[Start of section]
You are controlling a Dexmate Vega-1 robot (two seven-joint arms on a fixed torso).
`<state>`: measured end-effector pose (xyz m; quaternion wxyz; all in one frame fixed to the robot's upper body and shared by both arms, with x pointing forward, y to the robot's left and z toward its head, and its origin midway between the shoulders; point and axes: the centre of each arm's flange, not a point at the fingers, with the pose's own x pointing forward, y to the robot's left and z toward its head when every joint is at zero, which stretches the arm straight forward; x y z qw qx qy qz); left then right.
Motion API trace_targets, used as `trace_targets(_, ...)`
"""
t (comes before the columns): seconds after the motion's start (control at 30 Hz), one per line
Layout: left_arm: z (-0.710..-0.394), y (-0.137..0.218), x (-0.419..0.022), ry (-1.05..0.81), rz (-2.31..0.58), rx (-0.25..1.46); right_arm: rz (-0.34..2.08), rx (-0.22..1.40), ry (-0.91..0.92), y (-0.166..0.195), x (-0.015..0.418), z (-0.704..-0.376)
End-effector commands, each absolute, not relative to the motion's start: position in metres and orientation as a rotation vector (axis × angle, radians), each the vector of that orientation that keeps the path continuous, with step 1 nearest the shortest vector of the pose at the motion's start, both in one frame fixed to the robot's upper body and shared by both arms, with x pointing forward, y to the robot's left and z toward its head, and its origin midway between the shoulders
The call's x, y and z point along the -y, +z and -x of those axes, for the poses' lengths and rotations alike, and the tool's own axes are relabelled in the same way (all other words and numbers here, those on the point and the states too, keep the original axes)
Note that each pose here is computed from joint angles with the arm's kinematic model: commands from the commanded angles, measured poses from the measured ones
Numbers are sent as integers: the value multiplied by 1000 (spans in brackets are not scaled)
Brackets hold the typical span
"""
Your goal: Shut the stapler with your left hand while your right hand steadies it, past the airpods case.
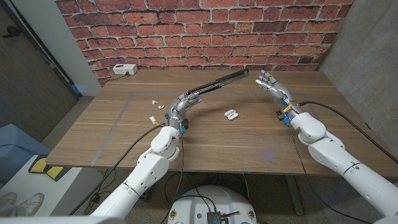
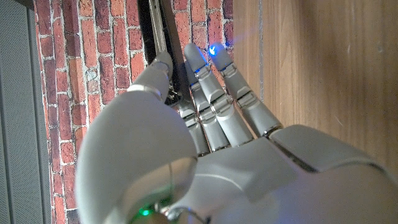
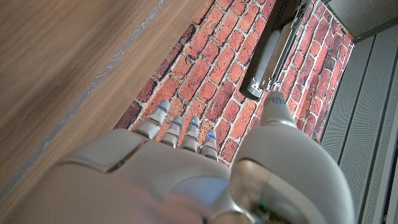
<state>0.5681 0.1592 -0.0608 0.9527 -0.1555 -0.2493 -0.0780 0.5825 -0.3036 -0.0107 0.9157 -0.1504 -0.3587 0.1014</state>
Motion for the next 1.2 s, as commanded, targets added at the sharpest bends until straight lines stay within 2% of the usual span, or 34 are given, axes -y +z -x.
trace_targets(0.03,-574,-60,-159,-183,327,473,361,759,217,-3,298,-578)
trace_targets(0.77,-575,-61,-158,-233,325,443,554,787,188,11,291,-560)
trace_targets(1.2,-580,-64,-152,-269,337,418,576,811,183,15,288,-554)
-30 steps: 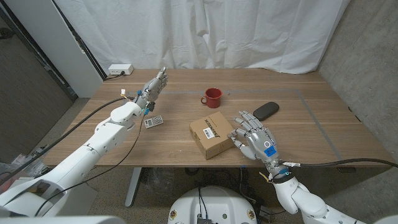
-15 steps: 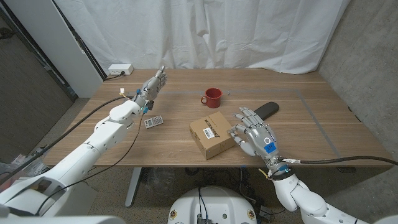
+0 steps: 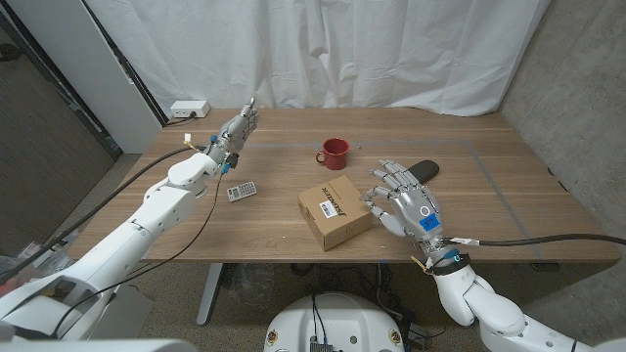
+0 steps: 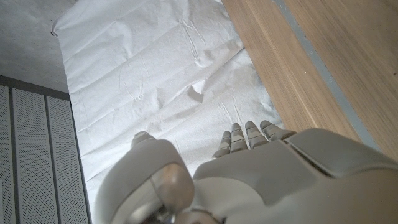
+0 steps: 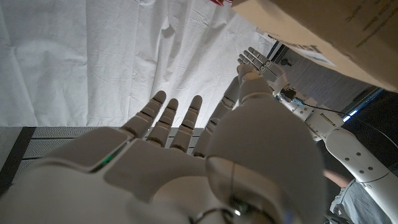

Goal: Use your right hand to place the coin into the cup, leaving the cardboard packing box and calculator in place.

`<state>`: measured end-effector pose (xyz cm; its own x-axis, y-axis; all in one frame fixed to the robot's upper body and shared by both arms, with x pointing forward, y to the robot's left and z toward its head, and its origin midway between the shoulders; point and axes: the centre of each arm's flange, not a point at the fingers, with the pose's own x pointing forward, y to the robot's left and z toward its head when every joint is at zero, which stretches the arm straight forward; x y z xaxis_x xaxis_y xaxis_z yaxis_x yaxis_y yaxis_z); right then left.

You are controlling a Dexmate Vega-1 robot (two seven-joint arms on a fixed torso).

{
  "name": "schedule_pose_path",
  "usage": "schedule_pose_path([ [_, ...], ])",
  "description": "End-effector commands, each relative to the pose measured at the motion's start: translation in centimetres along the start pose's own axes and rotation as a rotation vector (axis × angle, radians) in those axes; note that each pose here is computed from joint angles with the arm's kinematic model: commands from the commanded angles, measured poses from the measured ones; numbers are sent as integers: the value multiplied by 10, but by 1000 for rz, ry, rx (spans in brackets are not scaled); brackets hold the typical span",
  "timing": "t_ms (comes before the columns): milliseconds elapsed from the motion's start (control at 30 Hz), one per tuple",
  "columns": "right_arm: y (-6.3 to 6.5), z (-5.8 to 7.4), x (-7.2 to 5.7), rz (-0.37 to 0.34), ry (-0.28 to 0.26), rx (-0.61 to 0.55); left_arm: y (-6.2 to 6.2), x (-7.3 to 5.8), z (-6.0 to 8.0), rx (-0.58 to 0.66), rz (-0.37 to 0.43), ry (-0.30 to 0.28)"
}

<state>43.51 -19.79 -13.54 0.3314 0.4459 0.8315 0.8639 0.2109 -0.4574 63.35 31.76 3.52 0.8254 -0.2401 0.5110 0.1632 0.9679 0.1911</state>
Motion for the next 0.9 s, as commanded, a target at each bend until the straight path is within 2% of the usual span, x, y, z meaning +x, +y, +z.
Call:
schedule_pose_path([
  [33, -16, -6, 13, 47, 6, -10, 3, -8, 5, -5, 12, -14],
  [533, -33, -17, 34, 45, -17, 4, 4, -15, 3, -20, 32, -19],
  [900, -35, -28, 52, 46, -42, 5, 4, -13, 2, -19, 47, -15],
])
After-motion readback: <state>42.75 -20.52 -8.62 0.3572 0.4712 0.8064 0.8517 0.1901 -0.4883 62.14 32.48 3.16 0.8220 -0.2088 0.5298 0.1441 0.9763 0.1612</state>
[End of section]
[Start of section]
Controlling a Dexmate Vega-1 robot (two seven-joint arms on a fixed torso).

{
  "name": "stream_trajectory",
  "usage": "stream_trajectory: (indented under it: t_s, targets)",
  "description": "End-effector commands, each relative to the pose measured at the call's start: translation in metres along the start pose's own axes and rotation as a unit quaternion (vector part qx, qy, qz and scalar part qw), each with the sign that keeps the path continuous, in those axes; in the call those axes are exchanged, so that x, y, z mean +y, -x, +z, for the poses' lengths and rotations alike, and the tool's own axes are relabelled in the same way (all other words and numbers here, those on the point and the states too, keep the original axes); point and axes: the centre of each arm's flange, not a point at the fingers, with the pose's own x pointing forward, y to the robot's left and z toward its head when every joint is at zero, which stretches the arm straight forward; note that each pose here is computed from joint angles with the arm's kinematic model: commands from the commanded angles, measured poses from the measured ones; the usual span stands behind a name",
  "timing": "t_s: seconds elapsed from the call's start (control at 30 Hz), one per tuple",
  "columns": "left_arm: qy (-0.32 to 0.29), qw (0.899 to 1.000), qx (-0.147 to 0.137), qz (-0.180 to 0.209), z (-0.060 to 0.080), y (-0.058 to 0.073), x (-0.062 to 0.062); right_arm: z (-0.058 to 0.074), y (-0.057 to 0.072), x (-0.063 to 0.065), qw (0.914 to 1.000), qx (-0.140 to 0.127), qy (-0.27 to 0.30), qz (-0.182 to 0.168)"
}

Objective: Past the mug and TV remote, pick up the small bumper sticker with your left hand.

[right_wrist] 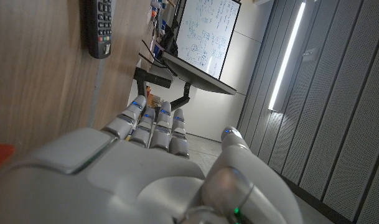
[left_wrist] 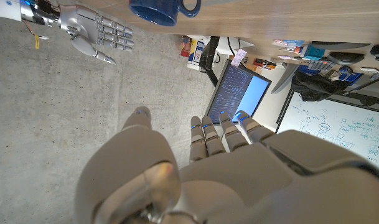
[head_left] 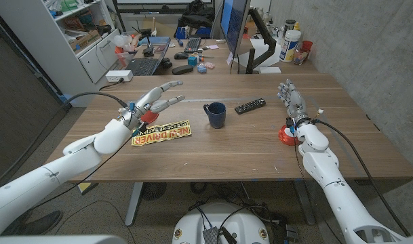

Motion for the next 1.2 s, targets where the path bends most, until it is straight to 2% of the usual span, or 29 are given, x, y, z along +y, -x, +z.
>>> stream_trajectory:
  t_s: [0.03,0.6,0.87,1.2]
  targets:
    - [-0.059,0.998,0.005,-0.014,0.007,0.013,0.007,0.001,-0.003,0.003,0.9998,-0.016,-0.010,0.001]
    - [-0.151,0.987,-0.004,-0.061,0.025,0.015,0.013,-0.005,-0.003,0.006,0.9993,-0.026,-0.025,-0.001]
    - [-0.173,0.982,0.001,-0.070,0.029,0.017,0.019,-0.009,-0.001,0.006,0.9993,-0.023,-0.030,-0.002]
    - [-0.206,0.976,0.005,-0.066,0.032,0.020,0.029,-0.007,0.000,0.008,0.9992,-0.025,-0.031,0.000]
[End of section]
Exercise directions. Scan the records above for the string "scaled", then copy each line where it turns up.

Output of the task.
Numbers are sent as integers: the value multiplied by 1000 (spans in brackets are not scaled)
  "description": "End-effector commands, each relative to the pose measured at the motion's start: translation in centimetres along the start pose's own axes and rotation as a rotation vector (axis × angle, radians) in those axes; note that each pose here is computed from joint angles with the arm's kinematic model: commands from the commanded angles, measured poses from the measured ones; numbers are sent as integers: the value multiplied by 10, but by 1000 for rz, ry, rx (spans in brackets are not scaled); brackets hold the typical span",

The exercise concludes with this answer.